Prélèvement à la source : soulagement à Bercy

Le ministre de l’Action et des Comptes publics,Gérald Darmanin,  est formel : au 31 janvier, 100 % des pensions de retraite, des indemnités chômage, des salaires du privé et de la fonction publique ont vu s’appliquer les taux de prélèvement à la source, et sans encombre  majeur. Le déploiement s’est fait en trois phases. La première a concerné la majorité des pensions de retraite principale et complémentaire, les allocations chômage et les paies des salariés en « décalage ». Il s’agit de 13,3 millions de retraités du régime général, et de18 millions de bénéficiaires d’une retraite complémentaire. S’y ajoutent 3,2 millions de pensionnés de la mutualité sociale agricole ainsi que 2,2 millions d’allocataires de l’assurance chômage et 1,5 million de salariés en décalage de paie.

 

Dans une deuxième étape, entamée mi-janvier, le dispositif s’est étendu avec le versement des avances de 60 % de crédits et réductions d’impôts, et le prélèvement des premiers acomptes. Quelque 8,8 millions de foyers fiscaux ont reçu une avance directement sur leur compte bancaire pour un montant total de 5,5 milliards € (627 € par foyer en moyenne).
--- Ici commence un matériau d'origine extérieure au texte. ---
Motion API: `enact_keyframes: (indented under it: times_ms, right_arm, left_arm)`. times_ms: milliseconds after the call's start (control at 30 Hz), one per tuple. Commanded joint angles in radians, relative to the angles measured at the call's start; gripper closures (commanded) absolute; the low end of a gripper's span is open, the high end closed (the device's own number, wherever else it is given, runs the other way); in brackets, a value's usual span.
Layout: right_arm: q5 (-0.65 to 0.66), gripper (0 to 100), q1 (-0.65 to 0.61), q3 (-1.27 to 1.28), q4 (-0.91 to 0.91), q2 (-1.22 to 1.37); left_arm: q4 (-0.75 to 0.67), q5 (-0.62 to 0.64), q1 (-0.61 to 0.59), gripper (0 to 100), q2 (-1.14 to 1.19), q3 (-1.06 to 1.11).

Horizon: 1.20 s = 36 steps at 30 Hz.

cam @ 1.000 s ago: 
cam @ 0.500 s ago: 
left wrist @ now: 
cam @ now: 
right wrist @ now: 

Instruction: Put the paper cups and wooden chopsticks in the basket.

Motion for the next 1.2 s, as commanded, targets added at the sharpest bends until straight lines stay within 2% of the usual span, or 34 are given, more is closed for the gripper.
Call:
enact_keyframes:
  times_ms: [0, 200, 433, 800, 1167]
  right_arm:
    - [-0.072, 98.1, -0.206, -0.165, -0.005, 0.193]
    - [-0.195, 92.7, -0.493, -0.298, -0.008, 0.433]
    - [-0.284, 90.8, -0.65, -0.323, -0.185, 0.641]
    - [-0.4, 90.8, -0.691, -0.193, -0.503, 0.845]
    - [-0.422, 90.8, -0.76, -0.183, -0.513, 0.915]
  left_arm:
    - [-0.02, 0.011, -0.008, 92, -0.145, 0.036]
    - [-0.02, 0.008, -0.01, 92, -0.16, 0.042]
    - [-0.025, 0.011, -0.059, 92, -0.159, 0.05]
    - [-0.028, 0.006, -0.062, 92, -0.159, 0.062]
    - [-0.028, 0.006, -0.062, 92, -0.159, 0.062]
Dans le même temps, les acomptes ont été prélevés (artisans, commerçants, revenus fonciers). La troisième vague, fin janvier, a porté sur les salariés du secteur public et privé, ainsi que les retraités de l’État. Au total, 25 millions de personnes.

 

Depuis le 2 janvier, pas moins de 717 000 foyers ont modifié leurs taux sur le service Gérer mon prélèvement à la source, dont environ 500 000 verront ainsi leur niveau de prélèvement modifié dans un délai de deux mois. Parmi eux, 404 000 foyers ont modulé leur taux à la baisse. Résultat : 113 000 ménages ont ramené leurs taux à zéro et ne seront donc plus imposables.